Il discorso alimentare non ha trovato il posto che merita

Soffermandosi sulla questione alimentare il padiglione “Agrizone” è un esempio lampante di quanto appena detto. Sponsorizzato da colossi dell’agribusiness quali Bayer, Syngenta e Nestlé, è stata un’arena del greenwashing che ha celebrato una finta agricoltura sostenibile. Dico questo perché in Brasile il loro modello industriale è responsabile del 74% delle emissioni nazionali di CO₂ e provoca deforestazione, inquinamento ed erosione del suolo da pesticidi, conflitti per l’accaparramento di terre, spesso appartenenti a comunità indigene, e perdita di biodiversità causata dalle monocolture distruttive.

C’è poi una proposta pericolosa che è stata rilanciata a Belém con il sostegno anche del nostro governo: la quadruplicazione entro il 2035 dei biocarburanti. Siccome il 90% dei biocarburanti deriva da colture alimentari, un aumento aggraverebbe la competizione tra cibo ed energia, in un mondo ancora segnato dalla piaga della fame e da prezzi agricoli instabili.

Oltre a quanto citato (in negativo), il discorso alimentare ancora una volta non ha trovato il posto che merita al tavolo dei negoziati. Il percorso su agricoltura e sicurezza alimentare iniziato a Sharm el Sheikh è stato rinviato; non si è parlato di sovranità alimentare, né si è affrontato il nesso tra questo settore e la crisi climatica; di cui né è al contempo vittima e carnefice. Una mancanza grave resa ancora più marcata dai dati del report FAO pubblicato nei giorni della COP. Negli ultimi trent’anni gli eventi climatici estremi hanno causato 3200 miliardi di dollari di perdite al settore agricolo. Su base annuale equivale al 4% del PIL alimentare globale che si smaterializza per via di ondate di calore, siccità, alluvioni e parassiti. L’Africa e ancora più l’Asia sono i continenti in cui si registrano più danni e tristemente sono anche quelli con i tassi maggiori di persone che soffrono la fame.

Un barlume di speranza: il ruolo delle città

Se vogliamo trovare qualcosa che ci dia un po’ di speranza la COP30 ha offerto uno spunto positivo: a Rio de Janeiro 300 leader subnazionali, soprattutto sindaci e governatori, hanno discusso del ruolo decisivo delle città nella sfida climatica. Oggi oltre metà della popolazione mondiale vive in aree urbane, responsabili di due terzi delle emissioni, ma proprio le metropoli stanno mostrando la via. Londra, con la zona a zero emissioni ha migliorato drasticamente la qualità dell’aria, ed entro il 2023 altre 30 città del mondo replicheranno il modello. Parigi ha reso obbligatorio l’uso di cibo biologico e locale negli appalti pubblici per costruire un sistema alimentare più sostenibile. Città del Capo ha dimezzato il consumo idrico con un programma ambizioso che include anche riparazioni gratuite della rete idrica per le famiglie a basso reddito. Secondo il network C40, le città riducono le emissioni pro capite cinque volte più rapidamente degli Stati, dimostrando che la trasformazione è possibile e misurabile e passa dal cambiamento dei comportamenti.

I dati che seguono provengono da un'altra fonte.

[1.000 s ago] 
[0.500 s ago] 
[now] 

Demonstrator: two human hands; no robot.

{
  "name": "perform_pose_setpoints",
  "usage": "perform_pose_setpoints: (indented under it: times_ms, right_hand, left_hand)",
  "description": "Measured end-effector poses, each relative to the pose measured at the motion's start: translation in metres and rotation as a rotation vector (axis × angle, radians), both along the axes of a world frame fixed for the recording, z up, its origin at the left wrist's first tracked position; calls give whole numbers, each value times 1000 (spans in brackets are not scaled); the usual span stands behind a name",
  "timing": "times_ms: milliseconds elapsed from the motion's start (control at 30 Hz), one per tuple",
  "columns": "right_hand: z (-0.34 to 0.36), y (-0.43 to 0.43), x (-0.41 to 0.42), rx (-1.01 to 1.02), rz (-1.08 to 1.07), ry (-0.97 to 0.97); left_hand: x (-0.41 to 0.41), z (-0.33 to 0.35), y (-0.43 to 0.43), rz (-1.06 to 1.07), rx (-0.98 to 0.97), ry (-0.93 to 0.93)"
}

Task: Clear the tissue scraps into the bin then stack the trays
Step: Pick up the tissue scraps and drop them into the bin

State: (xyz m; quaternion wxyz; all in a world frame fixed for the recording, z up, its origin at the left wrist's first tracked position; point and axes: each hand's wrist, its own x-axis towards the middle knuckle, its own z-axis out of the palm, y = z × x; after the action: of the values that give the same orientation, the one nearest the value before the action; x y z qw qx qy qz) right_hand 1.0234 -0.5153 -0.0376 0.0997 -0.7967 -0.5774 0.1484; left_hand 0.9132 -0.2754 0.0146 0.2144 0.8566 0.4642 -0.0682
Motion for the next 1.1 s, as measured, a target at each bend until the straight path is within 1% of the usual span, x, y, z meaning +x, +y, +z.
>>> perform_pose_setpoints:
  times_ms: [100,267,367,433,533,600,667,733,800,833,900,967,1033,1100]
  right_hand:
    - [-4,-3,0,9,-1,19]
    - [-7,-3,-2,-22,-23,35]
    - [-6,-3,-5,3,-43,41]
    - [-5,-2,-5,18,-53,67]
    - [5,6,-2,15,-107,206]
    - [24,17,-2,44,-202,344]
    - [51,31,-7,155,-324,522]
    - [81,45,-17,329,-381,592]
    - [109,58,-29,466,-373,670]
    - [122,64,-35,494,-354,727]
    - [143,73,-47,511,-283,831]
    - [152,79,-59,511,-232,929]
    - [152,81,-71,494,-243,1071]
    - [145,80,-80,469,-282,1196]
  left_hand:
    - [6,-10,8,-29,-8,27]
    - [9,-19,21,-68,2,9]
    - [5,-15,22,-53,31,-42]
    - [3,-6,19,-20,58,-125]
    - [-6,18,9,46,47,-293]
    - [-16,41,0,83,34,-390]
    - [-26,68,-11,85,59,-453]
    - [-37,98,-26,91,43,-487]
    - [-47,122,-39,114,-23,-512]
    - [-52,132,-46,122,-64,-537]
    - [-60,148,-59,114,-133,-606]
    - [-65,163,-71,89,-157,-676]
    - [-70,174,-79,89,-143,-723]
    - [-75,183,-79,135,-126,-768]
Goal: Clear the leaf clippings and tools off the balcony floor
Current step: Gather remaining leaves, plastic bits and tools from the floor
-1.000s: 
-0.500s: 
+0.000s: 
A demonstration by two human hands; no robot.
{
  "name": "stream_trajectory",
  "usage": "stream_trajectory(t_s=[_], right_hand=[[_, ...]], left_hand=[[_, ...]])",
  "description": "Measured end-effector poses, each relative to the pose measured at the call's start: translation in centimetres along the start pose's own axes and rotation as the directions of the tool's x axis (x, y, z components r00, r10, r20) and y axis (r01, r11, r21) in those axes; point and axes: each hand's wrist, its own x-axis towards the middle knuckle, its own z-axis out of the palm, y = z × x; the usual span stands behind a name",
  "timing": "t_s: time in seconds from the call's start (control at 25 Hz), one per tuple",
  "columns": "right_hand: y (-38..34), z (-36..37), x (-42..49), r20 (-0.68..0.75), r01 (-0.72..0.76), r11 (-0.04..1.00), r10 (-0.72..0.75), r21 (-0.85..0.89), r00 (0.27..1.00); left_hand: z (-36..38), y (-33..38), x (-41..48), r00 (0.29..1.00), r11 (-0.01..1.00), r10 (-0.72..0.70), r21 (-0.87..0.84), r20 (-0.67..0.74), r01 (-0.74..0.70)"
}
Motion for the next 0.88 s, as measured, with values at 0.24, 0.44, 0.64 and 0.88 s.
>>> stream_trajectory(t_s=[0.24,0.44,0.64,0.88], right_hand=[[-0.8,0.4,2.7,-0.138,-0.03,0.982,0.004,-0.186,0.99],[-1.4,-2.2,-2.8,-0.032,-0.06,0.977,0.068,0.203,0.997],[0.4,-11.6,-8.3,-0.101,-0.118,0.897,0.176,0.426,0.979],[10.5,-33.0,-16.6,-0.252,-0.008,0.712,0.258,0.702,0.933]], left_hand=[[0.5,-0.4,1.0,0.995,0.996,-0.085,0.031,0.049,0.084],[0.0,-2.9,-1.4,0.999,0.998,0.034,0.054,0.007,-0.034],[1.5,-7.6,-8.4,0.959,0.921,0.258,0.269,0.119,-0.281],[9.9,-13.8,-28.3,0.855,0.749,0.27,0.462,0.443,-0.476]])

Tutelare la salute del pianeta è l’unica opzione che abbiamo

L’innovazione tecnologica, tanto amata dai leader nazionali, da sola non basta. È necessario costruire un nuovo paradigma di vita su questo pianeta. Senza questo non esiste mitigazione, finanza o adattamento che possano reggere. Ciò non significa rinnegare i progressi compiuti, bensì fare ordine tra le priorità. Da una società centrata sull’economia a una che mette al centro il benessere. I leader indigeni, guidati della loro cosmovisione, a Belém hanno richiamato più volte il concetto di salute planetaria: non esiste salute umana senza salute degli ecosistemi. Tutelare la salute del Pianeta non è un gesto altruista da radical chic, ma è l’unica opzione che abbiamo per garantire la nostra sopravvivenza come specie umana. Non comprendendo ciò, a forza di accordi al ribasso ci stiamo scavando la fossa.